DNA sequence alignment visuals

Implementing a Visualizer for DNA Sequence Alignments


Introduction

In the field of bioinformatics, DNA sequence alignment is a method of arranging sequences to find similarities between them. These similarities may be caused by similar function, structure, or evolutionary origin. These alignments are generated by computer algorithms. There are two types, pairwise alignment and multi-sequence alignment. For this project, I only used pairwise alignment. The two types of pairwise alignment are global alignment and local alignment developed by Needleman/Wunsch and Smith/Waterman respectively. Global alignment attempts to align the sequences along the entire input, while local alignment aligns within a fixed distance from the current character. My goal was to create a visual output that represents sequence alignment.

Abstract

This project creates a visualization function that takes an input of a reference DNA sequence and multiple comparison sequences and outputs several different visual models that show the similarities and differences between them. It utilizes the functions, SequenceAlignment, LongestCommonSubsequence, NeedlemanWunschSimilarity, and SmithWatermanSimilarity, which are built-in functions of the WolframLanguage that use the classic algorithms for sequence alignment as created by the researchers Needleman, Wunsch , Smith, and Waterman. The result will yield figures and graphs to show the alignment . This tool can be used to study evolutionary origins of species, detect mutations, and analyze other biological relationships.

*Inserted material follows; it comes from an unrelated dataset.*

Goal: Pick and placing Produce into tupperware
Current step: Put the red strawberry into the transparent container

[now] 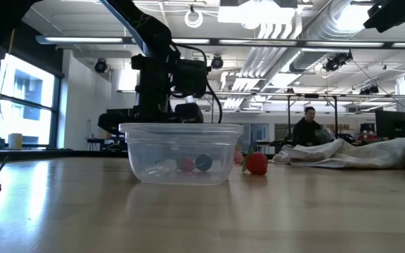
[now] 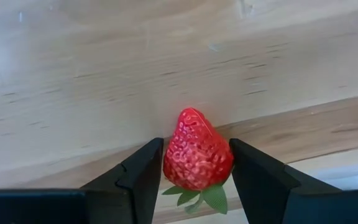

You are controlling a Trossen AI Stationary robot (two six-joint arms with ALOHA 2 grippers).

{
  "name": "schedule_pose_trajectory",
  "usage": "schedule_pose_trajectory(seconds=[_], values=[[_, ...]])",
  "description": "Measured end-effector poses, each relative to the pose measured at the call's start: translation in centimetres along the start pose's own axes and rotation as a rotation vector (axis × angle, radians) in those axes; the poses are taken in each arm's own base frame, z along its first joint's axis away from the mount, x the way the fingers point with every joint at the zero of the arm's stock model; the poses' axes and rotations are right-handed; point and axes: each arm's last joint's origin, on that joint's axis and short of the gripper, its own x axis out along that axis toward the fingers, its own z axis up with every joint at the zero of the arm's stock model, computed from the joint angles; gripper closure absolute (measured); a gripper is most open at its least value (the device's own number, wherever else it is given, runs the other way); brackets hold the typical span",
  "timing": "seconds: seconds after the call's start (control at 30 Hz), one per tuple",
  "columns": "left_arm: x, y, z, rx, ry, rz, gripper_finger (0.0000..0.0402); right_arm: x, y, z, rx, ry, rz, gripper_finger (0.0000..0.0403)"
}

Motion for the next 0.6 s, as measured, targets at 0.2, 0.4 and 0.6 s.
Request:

Creating the Visualization


Alignment Visualizer

My initial goal was to create an alignment visualizer similar to the commercial sequence alignment visualizations. This entailed lining up the similar bases in columns that are easily differentiated, and showing the bases that differ as well. This meant it would be necessary to insert spaces when bases were present in one strand and absent in the other. I researched the different types of alignment, and I decided to start with pairwise alignment and possibly expand towards multi-sequence alignment.

My first thought was to begin developing an algorithm to align the sequences, but I realized, to my delight, that there were various built-in tools that help with biological computation including the functions SequenceAlignment, LongestCommonSubsequence, NeedlemanWunschSimilarity, and SmithWatermanSimilarity.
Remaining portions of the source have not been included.